Classic Carriers driver Ray Hendrickson is living proof. Ray, who has been an OTR company driver with Classic since 2015, provides his top four tips on how he eats healthy while on the road.
4 Tips to Eating Healthy While Trucking
1) Plan Healthy Meals Ahead of Time
When Ray is on the road for 8-10 days, he plans ahead by pre-cooking chicken breast and veggies.

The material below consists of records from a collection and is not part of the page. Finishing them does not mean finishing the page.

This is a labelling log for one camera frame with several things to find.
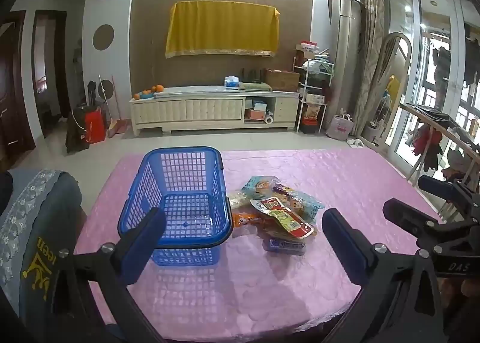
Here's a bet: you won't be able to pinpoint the wooden clothes rack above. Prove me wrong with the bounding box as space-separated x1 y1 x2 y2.
399 103 480 194

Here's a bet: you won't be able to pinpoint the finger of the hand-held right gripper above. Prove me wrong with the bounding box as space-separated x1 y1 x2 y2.
383 198 451 250
417 174 480 216

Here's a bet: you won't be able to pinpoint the white metal rack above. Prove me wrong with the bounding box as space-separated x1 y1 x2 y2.
294 41 334 134

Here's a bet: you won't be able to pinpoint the dark wooden door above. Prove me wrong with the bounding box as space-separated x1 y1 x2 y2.
0 11 36 164

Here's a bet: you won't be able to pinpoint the broom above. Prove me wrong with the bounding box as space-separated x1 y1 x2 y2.
109 74 126 138

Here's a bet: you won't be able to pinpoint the green-ended clear cracker packet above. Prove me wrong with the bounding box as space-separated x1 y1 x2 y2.
229 190 256 212

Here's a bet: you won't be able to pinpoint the patterned beige curtain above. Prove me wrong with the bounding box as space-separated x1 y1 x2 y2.
352 0 385 137

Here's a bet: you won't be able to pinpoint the large brown wall disc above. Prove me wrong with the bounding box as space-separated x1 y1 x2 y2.
92 24 115 52

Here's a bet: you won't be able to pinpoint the arched standing mirror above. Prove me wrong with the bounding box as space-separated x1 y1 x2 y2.
369 32 413 149

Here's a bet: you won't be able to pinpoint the dark wooden doorway frame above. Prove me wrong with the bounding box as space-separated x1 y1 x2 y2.
32 9 71 138

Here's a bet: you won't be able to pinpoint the glass sliding door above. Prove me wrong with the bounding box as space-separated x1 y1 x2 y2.
382 0 480 179

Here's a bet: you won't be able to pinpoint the black bag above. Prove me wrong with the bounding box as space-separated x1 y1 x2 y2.
65 106 91 154

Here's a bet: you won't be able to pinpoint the brown cardboard box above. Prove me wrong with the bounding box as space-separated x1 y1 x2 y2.
263 69 301 92

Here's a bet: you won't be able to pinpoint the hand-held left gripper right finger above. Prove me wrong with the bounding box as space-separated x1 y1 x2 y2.
322 208 451 343

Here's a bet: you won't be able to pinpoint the standing air conditioner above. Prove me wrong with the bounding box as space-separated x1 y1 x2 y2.
331 0 362 130

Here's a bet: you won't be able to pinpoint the red and white box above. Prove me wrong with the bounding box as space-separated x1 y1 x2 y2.
296 41 319 59

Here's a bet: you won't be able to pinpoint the green cushion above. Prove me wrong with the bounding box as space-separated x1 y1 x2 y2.
238 82 272 92

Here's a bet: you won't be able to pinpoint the pink tote bag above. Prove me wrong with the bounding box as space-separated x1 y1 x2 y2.
325 112 355 141

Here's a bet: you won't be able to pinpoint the blue gum packet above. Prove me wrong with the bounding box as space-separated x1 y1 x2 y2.
262 238 306 255

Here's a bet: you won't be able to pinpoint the blue plastic basket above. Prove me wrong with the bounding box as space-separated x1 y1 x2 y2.
117 146 234 268

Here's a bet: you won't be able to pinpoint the grey patterned chair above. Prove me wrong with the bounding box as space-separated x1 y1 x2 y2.
0 169 85 329

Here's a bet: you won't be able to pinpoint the red bag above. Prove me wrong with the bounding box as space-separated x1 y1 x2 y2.
83 105 107 144

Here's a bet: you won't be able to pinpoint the red sausage packet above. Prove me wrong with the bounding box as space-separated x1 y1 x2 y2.
250 196 316 240

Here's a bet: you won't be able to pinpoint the yellow cloth cover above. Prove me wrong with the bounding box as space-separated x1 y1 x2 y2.
165 0 281 59

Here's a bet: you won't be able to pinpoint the light blue snack packet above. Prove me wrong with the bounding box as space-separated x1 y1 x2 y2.
289 191 325 224
240 175 286 201

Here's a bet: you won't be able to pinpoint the metal-handled mop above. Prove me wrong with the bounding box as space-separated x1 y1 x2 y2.
98 74 111 130

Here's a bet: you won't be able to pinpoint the orange sausage packet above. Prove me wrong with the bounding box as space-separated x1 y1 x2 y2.
230 212 271 229

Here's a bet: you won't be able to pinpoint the red and black hanging clothes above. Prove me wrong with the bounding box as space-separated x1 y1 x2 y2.
412 126 445 171

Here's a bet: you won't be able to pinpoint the cream tv cabinet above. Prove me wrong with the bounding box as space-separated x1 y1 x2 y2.
129 84 301 136

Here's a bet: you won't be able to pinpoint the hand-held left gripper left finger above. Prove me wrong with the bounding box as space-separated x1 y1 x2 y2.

He then freezes and stores them in his cab for easy meals on the go. (All Classic Carriers trucks come equipped with a fridge and a microwave can be added.)

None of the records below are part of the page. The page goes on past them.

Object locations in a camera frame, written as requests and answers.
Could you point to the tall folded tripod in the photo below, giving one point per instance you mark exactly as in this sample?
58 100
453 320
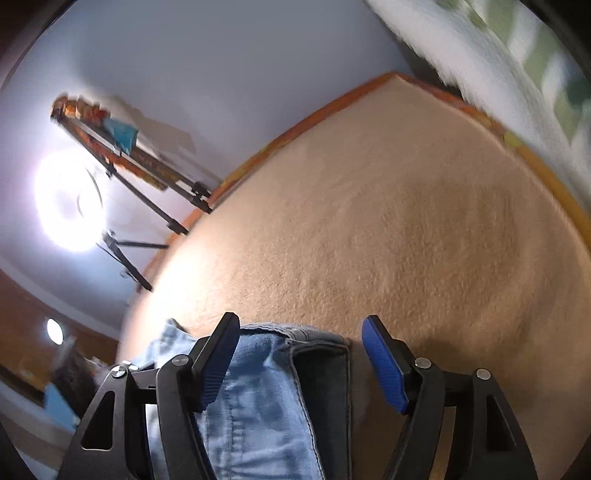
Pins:
198 191

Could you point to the small black tripod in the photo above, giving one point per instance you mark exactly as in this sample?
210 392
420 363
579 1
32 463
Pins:
124 263

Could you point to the colourful hanging cloth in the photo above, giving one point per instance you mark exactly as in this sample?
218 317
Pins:
122 134

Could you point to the light blue denim pants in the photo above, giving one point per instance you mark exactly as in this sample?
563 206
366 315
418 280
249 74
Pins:
258 415

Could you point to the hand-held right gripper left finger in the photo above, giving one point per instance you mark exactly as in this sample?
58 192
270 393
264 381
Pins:
217 369

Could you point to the leopard print cushion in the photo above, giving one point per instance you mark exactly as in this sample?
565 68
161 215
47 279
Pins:
76 374

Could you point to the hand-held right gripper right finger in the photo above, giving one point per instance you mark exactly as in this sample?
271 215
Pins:
385 364

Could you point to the green and white throw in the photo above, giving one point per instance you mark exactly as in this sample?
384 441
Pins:
508 69

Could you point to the light blue chair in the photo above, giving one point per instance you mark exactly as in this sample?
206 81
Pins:
60 406

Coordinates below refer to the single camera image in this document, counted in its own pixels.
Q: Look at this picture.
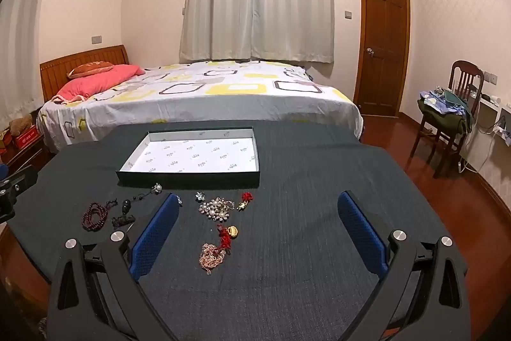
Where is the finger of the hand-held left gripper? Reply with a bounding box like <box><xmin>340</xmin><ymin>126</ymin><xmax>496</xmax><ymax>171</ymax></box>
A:
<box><xmin>0</xmin><ymin>166</ymin><xmax>39</xmax><ymax>203</ymax></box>
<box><xmin>0</xmin><ymin>197</ymin><xmax>17</xmax><ymax>224</ymax></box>

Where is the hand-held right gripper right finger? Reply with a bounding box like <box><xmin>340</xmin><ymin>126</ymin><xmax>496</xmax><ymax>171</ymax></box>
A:
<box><xmin>337</xmin><ymin>190</ymin><xmax>472</xmax><ymax>341</ymax></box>

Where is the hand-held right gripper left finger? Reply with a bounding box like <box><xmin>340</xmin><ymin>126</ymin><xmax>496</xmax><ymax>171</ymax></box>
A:
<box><xmin>47</xmin><ymin>192</ymin><xmax>180</xmax><ymax>341</ymax></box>

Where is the black pendant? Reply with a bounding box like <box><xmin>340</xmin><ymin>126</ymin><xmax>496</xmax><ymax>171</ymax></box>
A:
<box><xmin>110</xmin><ymin>195</ymin><xmax>158</xmax><ymax>229</ymax></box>

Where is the pink crystal chain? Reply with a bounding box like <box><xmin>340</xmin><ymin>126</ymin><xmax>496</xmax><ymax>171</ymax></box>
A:
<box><xmin>199</xmin><ymin>243</ymin><xmax>232</xmax><ymax>275</ymax></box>

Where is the dark red bead necklace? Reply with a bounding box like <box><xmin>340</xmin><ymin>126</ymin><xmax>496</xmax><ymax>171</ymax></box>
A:
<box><xmin>82</xmin><ymin>202</ymin><xmax>110</xmax><ymax>233</ymax></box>

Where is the pearl cluster brooch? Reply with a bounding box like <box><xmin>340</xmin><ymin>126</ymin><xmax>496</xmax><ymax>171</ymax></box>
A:
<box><xmin>198</xmin><ymin>196</ymin><xmax>236</xmax><ymax>222</ymax></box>

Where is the red knot gold ingot charm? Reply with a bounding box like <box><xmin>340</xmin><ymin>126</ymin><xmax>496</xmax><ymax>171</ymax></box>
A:
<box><xmin>216</xmin><ymin>223</ymin><xmax>241</xmax><ymax>256</ymax></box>

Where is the dark green shallow box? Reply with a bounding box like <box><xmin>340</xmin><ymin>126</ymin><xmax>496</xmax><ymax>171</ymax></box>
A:
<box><xmin>116</xmin><ymin>126</ymin><xmax>261</xmax><ymax>189</ymax></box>

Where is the wooden nightstand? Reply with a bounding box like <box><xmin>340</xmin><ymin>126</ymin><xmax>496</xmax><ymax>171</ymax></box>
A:
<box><xmin>0</xmin><ymin>131</ymin><xmax>53</xmax><ymax>176</ymax></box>

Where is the red box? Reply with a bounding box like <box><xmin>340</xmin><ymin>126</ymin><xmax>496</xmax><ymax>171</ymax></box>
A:
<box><xmin>12</xmin><ymin>125</ymin><xmax>41</xmax><ymax>150</ymax></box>

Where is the brown teddy bear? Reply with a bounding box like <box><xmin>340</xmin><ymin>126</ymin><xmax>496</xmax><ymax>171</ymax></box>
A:
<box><xmin>9</xmin><ymin>115</ymin><xmax>34</xmax><ymax>136</ymax></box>

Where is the dark grey tablecloth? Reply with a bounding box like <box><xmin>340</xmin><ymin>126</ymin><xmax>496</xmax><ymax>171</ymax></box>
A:
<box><xmin>7</xmin><ymin>120</ymin><xmax>469</xmax><ymax>341</ymax></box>

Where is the red knot gold bell charm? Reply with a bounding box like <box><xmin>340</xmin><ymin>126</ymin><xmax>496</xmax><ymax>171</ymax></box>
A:
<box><xmin>236</xmin><ymin>191</ymin><xmax>254</xmax><ymax>212</ymax></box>

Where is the wooden headboard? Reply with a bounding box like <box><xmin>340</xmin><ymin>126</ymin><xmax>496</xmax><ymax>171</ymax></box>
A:
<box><xmin>40</xmin><ymin>44</ymin><xmax>130</xmax><ymax>103</ymax></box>

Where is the pink pillow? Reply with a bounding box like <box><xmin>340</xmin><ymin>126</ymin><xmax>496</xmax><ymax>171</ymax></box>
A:
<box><xmin>51</xmin><ymin>65</ymin><xmax>145</xmax><ymax>103</ymax></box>

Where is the orange pillow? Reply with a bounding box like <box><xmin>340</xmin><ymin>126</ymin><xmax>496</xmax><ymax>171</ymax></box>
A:
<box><xmin>67</xmin><ymin>61</ymin><xmax>115</xmax><ymax>79</ymax></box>

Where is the pile of clothes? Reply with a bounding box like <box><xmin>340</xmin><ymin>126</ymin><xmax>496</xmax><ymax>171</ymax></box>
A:
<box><xmin>417</xmin><ymin>85</ymin><xmax>475</xmax><ymax>135</ymax></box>

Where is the bed with patterned sheet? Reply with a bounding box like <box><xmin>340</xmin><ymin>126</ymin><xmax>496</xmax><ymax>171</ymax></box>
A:
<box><xmin>36</xmin><ymin>60</ymin><xmax>365</xmax><ymax>145</ymax></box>

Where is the white desk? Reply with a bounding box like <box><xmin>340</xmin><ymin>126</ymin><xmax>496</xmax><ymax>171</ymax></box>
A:
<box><xmin>465</xmin><ymin>93</ymin><xmax>511</xmax><ymax>150</ymax></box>

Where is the wooden chair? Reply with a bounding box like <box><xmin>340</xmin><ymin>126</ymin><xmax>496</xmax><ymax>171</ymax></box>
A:
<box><xmin>410</xmin><ymin>60</ymin><xmax>485</xmax><ymax>179</ymax></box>

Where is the brown wooden door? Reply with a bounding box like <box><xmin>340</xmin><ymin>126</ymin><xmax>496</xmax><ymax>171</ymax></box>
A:
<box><xmin>355</xmin><ymin>0</ymin><xmax>411</xmax><ymax>118</ymax></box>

Ray also fills his cab fridge with fresh lettuce, cucumber and cherry tomatoes to make daily salads.
For breakfast, he brings along egg whites in a carton, hash browns and orange juice for a much more healthy and satisfying option than a truck-stop donut.

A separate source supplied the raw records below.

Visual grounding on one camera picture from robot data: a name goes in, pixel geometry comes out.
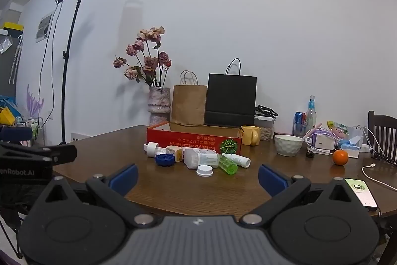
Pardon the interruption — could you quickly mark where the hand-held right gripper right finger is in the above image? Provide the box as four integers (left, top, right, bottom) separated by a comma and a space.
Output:
239, 164, 360, 227

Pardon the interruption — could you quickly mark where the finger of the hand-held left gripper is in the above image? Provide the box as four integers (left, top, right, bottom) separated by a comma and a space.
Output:
0, 127, 33, 142
0, 142, 78, 165

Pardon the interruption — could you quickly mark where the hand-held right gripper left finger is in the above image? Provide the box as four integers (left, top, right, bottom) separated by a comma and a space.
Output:
37, 164, 157, 227

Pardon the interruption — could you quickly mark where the white spray bottle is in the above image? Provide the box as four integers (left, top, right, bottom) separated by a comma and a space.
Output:
222, 153, 251, 169

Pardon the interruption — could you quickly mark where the blue scalloped cap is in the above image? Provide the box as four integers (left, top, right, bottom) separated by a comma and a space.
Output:
155, 153, 176, 166

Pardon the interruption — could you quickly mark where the white pump bottle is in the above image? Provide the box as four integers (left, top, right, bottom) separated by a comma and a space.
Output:
219, 154, 239, 175

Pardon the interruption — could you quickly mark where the white power adapter plug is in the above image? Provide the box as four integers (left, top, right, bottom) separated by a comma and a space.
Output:
165, 145, 184, 163

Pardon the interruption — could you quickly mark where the red cardboard box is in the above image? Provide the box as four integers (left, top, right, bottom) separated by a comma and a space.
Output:
146, 120, 243, 155

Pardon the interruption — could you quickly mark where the white labelled medicine bottle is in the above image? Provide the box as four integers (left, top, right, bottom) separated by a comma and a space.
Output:
183, 148, 220, 169

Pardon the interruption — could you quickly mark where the yellow bag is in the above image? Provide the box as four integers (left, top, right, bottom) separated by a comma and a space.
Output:
0, 107, 16, 126

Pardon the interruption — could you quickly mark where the blue bag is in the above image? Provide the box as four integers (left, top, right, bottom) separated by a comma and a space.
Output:
0, 95, 21, 112

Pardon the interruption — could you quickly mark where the white textured bowl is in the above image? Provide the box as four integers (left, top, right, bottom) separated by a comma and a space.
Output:
274, 134, 303, 157

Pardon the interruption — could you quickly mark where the clear plastic food container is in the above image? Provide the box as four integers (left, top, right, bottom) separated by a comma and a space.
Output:
254, 116, 275, 142

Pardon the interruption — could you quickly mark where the yellow mug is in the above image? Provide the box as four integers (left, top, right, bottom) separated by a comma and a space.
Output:
240, 125, 262, 146

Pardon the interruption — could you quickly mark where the dark cabinet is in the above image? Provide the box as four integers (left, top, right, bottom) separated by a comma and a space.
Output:
0, 35, 23, 98

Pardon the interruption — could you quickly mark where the blue soda can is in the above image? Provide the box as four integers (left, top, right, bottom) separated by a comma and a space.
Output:
293, 111, 307, 137

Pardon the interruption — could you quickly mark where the small white box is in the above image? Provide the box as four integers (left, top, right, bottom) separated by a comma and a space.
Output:
312, 132, 337, 150

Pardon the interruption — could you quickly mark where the pink straw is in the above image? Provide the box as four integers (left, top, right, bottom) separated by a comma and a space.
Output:
304, 122, 322, 138

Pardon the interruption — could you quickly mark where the black container lid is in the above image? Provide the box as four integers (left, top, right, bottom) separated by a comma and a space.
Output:
255, 104, 279, 120

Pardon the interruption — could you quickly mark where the clear glass bottle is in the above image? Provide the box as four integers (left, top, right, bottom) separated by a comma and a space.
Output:
305, 95, 317, 136

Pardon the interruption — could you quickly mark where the orange fruit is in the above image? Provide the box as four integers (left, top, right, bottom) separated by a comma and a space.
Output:
333, 150, 349, 166

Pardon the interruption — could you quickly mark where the hanging clear umbrella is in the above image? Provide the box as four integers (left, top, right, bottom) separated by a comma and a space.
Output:
9, 35, 24, 85

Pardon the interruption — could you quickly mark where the pink speckled vase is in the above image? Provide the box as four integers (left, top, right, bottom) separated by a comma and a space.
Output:
147, 86, 171, 126

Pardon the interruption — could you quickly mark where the blue tissue pack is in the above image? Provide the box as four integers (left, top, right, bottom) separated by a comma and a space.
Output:
339, 141, 361, 159

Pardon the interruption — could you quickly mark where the clear plastic bag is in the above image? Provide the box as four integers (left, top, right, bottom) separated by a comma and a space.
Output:
0, 36, 14, 55

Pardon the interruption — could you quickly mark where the black smartphone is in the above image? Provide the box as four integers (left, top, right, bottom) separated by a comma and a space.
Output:
345, 177, 378, 211

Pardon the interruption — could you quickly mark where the black paper bag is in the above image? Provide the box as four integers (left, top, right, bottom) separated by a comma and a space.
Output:
204, 58, 258, 126

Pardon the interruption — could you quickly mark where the white paper bag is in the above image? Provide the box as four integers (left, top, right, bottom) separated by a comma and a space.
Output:
346, 125, 364, 145

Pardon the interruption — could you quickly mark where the brown paper bag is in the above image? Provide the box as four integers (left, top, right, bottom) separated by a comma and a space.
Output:
171, 70, 208, 125

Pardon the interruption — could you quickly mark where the dark wooden chair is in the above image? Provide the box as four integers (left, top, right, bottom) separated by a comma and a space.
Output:
367, 110, 397, 165

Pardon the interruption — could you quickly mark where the wire rack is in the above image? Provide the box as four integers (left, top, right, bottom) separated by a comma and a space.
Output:
15, 117, 44, 146

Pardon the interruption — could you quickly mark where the white wall vent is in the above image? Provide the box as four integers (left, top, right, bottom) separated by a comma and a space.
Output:
70, 132, 93, 142

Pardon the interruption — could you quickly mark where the white charging cable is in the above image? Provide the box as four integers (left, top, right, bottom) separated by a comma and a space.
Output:
361, 163, 397, 185

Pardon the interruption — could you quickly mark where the grey wall poster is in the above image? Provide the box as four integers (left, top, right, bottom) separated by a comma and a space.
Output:
35, 13, 53, 44

2) Pack Snacks that Are Healthy & Quick to Grab
For snacks that need little to no prep and are also healthy, Ray advises bringing along bananas, cut-up cantaloupe or other fresh fruit, pretzels, and nuts.
He also brings along 6-8 gallons of drinking water to stay hydrated and avoid consuming calories through sugary drinks. The water can also be used to make your own morning coffee to avoid that early morning convenience-store temptation.
Another quick snack or breakfast option is to pack individual containers of almond milk that don’t need refrigeration and then add to cereal.
3) Know What to Order when Stopping for Food
The key is knowing what to order or grab before you stop. Fast food restaurants today have nutritional menus online where you can find the most healthy options for you.
Ray says that when he does order something, he chooses Subway to avoid deep-fried food or selects a fresh-made, grab-and-go salad available at most truck stops.
4) Limit or Avoid Temptation
Know your cravings and weaknesses and avoid those foods. By packing and planning ahead, Ray limits eating greasy foods, burgers, french fries and sweets.
It’s Worth the Extra Effort
While it does take extra effort to prep before a trip, the benefits of healthier choices while on the road outweigh the work.
“You’ll be self-sufficient having the basic meals in your truck and not spending any money on meals while on the road. It adds up to significant savings and peace of mind knowing you have everything you need in your truck to make the trip back home.” – Ray, a Classic Carrier OTR company driver
Bonus Tip: Get Out of the Truck and Move!
- On a long 600 mile/11-hour trip, stop at least 2-3 times and do a walk-around trailer inspection for safety, plus to stretch your legs and back.
- When waiting to get loaded/unloaded, take a 15-30 minute walk.
- Before showering, plan for a 30-minute walk to start your day with a healthy habit.